Alex held her hands against her face. Her voice was a whisper. “The unkind things I thought about him last night.  Dear God! Selfishly thinking about my speech….  all the time …he was fighting for his life…”

“We weren’t to know Alex.”  C.D. shook his head.  “We weren’t to know.” He looked up as the elevator stopped and the doors opened to reveal a nurse before them.

  She gestured for them to come forward.

In stark contrast from what they had come from, the floor of the intensive care unit was the personification of quiet efficiency – yet at the same time, harboring an undercurrent of somber anticipation.

“You’re the family of Ranger Walker?” an older, brunette nurse asked, taking a second look in Trivette’s direction.

“Yes.” was the united reply.

After the barest puzzlement, “This way.  The Chief of Surgical Staff, Dr. Hammond, is with him.” 

The friends followed blindly down the corridor where they made a left turn, and stopped behind her as she slowed by the third door on the right.  She tapped lightly and entered. “Dr. Hammond?”

Apprehensively, they entered and took stock of the room. Alex gave an involuntary gasp as she took in the sight of Walker’s ill form and Dr. Hammond. 
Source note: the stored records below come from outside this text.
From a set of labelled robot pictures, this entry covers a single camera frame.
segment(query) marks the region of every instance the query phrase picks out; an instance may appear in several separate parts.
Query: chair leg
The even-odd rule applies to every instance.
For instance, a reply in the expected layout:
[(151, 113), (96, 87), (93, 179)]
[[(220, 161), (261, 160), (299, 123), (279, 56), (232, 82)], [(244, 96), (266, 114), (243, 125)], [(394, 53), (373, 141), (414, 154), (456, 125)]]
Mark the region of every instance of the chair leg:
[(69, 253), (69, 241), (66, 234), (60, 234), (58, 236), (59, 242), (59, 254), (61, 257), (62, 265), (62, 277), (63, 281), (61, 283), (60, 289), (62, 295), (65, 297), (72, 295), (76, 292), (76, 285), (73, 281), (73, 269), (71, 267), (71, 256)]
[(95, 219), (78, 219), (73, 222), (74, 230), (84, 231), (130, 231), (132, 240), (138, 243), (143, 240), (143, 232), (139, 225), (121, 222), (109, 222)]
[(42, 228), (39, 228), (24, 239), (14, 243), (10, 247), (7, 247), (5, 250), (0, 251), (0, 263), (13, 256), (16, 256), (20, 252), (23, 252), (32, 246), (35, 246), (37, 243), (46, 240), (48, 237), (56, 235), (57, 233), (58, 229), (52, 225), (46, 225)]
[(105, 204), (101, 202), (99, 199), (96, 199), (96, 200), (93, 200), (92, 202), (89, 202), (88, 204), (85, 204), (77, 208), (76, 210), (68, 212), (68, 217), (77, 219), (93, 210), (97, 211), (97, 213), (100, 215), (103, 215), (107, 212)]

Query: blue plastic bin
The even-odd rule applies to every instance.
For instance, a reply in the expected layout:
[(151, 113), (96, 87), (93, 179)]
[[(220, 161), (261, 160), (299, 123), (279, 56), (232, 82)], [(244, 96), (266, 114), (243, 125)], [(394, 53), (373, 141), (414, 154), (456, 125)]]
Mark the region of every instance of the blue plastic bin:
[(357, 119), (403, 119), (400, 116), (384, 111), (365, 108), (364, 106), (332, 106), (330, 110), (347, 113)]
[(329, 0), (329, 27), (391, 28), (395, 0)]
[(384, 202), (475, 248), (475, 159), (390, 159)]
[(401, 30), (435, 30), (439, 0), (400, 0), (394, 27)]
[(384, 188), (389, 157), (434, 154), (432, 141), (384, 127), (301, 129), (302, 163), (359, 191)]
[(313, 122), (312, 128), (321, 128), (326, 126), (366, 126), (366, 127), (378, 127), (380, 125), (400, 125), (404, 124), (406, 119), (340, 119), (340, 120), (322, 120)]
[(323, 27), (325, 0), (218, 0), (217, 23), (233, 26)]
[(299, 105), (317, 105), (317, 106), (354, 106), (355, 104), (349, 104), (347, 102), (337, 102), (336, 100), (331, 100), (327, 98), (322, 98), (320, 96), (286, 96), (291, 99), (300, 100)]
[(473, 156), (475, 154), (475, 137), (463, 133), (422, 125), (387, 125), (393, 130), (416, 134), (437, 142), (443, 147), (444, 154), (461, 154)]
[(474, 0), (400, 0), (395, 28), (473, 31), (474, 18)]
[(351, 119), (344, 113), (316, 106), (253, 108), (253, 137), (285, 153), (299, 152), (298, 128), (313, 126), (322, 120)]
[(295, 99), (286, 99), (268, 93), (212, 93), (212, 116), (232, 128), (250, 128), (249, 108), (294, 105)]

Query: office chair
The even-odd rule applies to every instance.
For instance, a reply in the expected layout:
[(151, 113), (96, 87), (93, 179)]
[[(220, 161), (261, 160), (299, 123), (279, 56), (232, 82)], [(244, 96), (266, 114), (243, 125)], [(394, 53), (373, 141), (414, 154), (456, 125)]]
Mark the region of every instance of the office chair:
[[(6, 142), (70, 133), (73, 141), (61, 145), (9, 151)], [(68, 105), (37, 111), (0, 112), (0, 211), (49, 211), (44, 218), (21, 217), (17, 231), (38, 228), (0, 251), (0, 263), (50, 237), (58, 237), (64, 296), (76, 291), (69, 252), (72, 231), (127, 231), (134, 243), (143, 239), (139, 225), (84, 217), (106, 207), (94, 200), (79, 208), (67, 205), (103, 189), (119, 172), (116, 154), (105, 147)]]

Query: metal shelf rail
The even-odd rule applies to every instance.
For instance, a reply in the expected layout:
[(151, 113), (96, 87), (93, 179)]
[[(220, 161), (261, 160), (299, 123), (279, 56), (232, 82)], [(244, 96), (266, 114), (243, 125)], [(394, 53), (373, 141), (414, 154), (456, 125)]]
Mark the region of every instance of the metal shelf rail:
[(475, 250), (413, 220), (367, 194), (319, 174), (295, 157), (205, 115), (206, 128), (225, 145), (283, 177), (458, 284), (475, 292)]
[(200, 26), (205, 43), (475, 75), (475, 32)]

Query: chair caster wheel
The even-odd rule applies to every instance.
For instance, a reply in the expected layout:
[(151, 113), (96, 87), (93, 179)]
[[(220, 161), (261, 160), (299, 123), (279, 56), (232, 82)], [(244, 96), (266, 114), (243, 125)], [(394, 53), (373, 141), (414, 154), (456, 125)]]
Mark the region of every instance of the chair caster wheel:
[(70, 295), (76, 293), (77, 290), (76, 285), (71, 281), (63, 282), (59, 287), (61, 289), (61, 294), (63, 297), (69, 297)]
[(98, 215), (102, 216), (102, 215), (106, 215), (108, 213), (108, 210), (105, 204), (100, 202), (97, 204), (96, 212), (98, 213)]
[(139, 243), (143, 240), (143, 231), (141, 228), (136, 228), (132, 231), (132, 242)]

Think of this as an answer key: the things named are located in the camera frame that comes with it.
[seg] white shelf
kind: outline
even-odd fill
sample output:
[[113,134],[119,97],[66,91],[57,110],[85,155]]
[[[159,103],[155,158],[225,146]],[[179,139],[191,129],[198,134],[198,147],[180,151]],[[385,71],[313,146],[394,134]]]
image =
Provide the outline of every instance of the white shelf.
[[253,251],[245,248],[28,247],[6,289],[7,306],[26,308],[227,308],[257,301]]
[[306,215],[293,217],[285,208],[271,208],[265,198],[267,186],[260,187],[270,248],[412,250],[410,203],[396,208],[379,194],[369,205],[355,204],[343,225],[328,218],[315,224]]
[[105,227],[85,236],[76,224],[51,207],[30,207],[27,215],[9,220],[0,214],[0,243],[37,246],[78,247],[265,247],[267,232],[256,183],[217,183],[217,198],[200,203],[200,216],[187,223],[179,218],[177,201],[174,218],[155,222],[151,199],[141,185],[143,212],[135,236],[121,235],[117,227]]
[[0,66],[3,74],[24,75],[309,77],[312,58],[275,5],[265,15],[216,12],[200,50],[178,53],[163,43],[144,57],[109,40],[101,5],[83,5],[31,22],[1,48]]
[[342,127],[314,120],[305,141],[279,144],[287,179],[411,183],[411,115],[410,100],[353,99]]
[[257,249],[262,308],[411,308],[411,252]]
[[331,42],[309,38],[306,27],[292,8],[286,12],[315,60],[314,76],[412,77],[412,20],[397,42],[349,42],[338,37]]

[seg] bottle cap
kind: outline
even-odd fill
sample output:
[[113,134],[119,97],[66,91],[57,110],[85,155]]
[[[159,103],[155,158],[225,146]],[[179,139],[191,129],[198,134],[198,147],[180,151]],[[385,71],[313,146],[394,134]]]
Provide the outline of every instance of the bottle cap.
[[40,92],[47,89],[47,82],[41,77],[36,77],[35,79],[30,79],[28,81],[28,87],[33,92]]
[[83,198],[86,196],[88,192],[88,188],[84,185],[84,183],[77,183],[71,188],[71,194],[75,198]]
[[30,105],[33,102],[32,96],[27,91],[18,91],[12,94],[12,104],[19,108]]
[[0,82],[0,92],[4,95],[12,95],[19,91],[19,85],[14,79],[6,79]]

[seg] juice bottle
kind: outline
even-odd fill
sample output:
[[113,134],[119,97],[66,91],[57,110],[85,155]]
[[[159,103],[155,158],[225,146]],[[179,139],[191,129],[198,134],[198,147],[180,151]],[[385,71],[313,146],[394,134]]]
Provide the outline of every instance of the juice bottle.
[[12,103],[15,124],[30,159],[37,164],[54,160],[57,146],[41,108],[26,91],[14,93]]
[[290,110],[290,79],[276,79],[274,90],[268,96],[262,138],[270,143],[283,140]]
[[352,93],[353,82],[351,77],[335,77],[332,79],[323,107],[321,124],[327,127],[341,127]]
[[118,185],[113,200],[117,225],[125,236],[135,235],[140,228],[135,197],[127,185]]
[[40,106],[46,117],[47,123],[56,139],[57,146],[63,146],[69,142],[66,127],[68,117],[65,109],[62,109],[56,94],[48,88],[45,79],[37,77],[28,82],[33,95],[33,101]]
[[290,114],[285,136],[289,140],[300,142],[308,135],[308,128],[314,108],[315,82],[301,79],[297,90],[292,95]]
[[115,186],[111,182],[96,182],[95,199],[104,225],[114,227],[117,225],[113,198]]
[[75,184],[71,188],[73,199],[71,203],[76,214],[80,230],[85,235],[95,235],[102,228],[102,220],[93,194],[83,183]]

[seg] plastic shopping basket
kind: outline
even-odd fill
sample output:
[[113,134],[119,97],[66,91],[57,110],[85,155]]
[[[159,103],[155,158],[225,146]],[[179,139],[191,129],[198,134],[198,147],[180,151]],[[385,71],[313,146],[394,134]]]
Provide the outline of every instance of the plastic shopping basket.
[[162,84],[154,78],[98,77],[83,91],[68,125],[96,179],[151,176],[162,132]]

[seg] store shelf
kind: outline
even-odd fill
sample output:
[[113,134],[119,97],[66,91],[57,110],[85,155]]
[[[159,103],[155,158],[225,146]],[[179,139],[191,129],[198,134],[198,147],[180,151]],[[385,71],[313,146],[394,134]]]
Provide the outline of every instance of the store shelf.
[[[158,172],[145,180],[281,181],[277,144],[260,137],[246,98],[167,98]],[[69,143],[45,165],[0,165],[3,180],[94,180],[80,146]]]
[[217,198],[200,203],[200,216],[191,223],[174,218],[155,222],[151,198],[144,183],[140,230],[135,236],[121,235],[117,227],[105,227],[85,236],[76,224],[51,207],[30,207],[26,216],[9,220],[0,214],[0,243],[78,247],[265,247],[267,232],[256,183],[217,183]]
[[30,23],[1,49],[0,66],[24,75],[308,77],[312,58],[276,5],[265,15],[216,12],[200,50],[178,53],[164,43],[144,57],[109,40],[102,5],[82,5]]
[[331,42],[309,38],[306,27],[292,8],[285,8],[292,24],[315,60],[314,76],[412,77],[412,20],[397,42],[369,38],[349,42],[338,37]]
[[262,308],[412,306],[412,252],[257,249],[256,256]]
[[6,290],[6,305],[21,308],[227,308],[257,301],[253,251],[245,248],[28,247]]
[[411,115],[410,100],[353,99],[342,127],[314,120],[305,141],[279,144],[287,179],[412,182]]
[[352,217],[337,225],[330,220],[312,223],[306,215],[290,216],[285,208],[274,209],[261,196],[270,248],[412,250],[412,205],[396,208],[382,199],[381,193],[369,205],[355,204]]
Strangely, the elderly doctor was sitting on the edge of the bed holding Walker’s hand.

Without embarrassment, and without hurrying, Hammond gently replaced Walker’s hand back on the covers, rose, and rounded from the far side of the bed to greet them. 

Alex was hardly able to take her eyes off Walker. He lay slightly propped up on pillows, his chest, stomach and shoulder heavy with dressings, on oxygen and monitors, with blood slowly dripping life back into him from an IV.  Tears rolling down her face, she glanced only for a second at Hammond.

“May I go to him?” came her tiny voice.

Hammond nodded. 

Sitting on the edge of the bed and careful to avoid the tubes, Alex held Walker’s head in her hands.  Bringing her brow down to touch his, she pressed close; her trembling hands smoothed back his hair. “Oh dear God.  Please… help him.”

Despite her eyes being tightly closed, tears fell.  She remained quiet.  Holding him.  Willing him to know she was there.  “I doubted you” she whispered in his ear, “I’m sorry I wasn’t there when you needed me, but we’re all here now. Forgive me, darling.”

Finally drawing his eyes away from the exchange, Hammond turned to C.D. and Trivette, observing their shocked faces.  Hammond held out his hand to C.D. “I’m Dr. Hammond.  Chief of Surgical Staff.”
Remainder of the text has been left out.